Menurut Kepala BNPB, Doni Monardo, berdasarkan data dari panitia Rakornas, pada acara ramah tamah dalam rangka HUT BNPB ke 12, di Graha BNPB, Rabu (05/02), sebanyak kurang lebih 5.500 orang relawan hadir pada acara Rakornas tersebut.
Para relawan tersebut berasal dari berbagai daerah di seluruh Indonesia, baik dari Satuan Relawan Bencana (SRB) Jawa Timur, Jawa Barat, Banten, Jabodetabek, dan daerah lainnya. Relawan tersebut juga berasal dari berbagai lembaga yang selama ini aktif dalam setiap respon ketika terjadi bencana.
Sementara itu menurut salah satu tim relawan, Maya Sandra yang mengurusi pendataan relawan dibawah Squad Penanggulangan Bencana Indonesia (Squad PBI), sebanyak 544 orang relawan dari 66 lembaga yang berada dibawah koordinasi Squadj PBI, terutama yang berada di Jabodetabek, ikutj berpartisipasi dan hadir dalam Rakornas PB 2020 tersebut.
Bahwa bentuk dan partisipasi Squad Penanggulangan Bencana Indonesia dalam mendukung kegiatan penaggulanan bencana dibawah BNPB sudah banyak terlibat, baik dalam respon tanggap darurat seperti di Lombok, Palu, Bogor, Banten, dan daerah lainnya, serta dalam berbagai kegiatan lain diluar respon tanggap darurat, jelas wanita yang keseharianya berprofesi sebagai dokter.
Disamping itu, lanjut Maya, Squad Penanggulangan Bencana Indonesia, dibentuk pada tanggal 28 April 2017, memiliki tujuan ; sebagai wadah bagi lembaga, komunitas, organisasi dan relawan kemanusiaan. Sebagai sarana bertukar informasi terkait hal yang berhubungan dengan misi dan visi lembaga.

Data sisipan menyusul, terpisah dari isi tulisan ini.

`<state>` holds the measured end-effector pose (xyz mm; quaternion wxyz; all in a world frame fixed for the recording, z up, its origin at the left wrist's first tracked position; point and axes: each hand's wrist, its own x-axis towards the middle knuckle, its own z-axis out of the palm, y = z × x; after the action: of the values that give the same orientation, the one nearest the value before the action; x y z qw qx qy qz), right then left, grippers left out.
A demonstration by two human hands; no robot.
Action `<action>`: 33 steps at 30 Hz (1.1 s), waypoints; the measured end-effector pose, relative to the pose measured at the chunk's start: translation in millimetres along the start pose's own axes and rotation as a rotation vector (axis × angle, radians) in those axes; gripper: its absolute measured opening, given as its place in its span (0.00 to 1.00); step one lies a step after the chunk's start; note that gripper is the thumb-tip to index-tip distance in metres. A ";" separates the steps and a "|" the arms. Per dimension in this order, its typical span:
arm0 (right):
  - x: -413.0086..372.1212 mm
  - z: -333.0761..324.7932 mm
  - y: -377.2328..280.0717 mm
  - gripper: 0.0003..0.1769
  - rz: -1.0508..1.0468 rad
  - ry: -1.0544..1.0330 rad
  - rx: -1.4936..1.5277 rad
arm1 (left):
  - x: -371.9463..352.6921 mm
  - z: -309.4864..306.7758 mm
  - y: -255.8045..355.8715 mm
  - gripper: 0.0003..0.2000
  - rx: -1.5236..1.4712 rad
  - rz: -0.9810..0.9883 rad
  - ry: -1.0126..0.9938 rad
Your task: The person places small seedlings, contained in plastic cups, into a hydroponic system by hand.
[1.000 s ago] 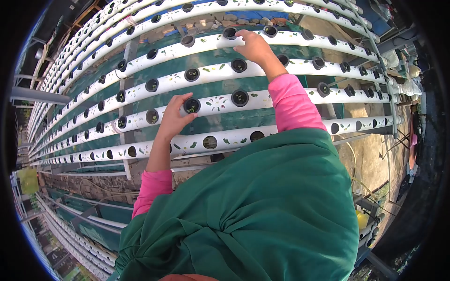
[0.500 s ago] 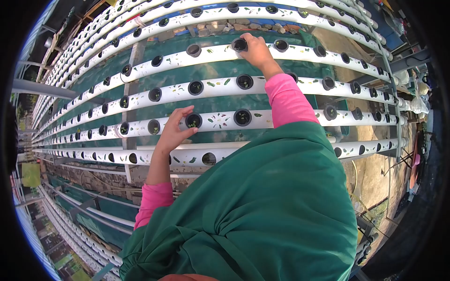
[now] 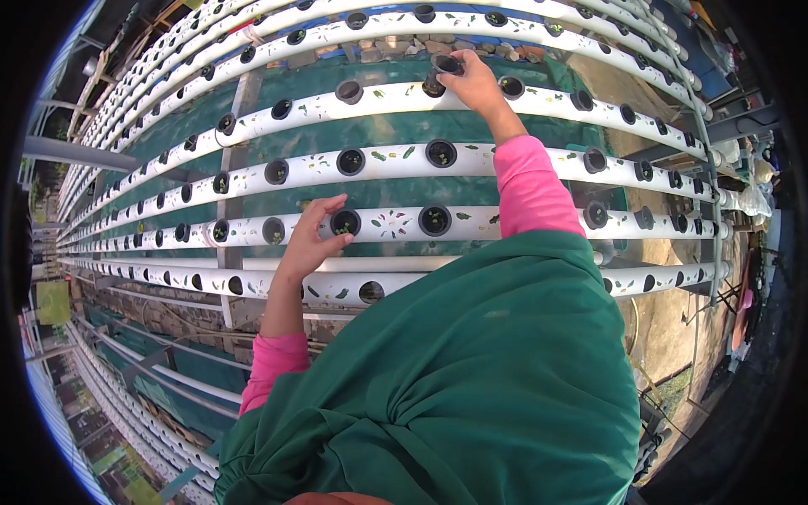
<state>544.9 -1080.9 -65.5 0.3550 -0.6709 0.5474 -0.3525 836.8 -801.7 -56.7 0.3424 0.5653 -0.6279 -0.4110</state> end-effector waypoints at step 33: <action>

Mengadakan pelatihan-pelatihan atau mitigasi kebencanaan, menerjukan personil pada pra – fase dan pasca bencana terjadi. Memberikan edukasi kepada masyarakat sebagai enatisipasi darurat. Sebagai media komunikasi antar lembaga, organisasi dan pelaku industry, serta menjembatani para relawan untuk bersinergi, beraktivitas dan bermanfaat.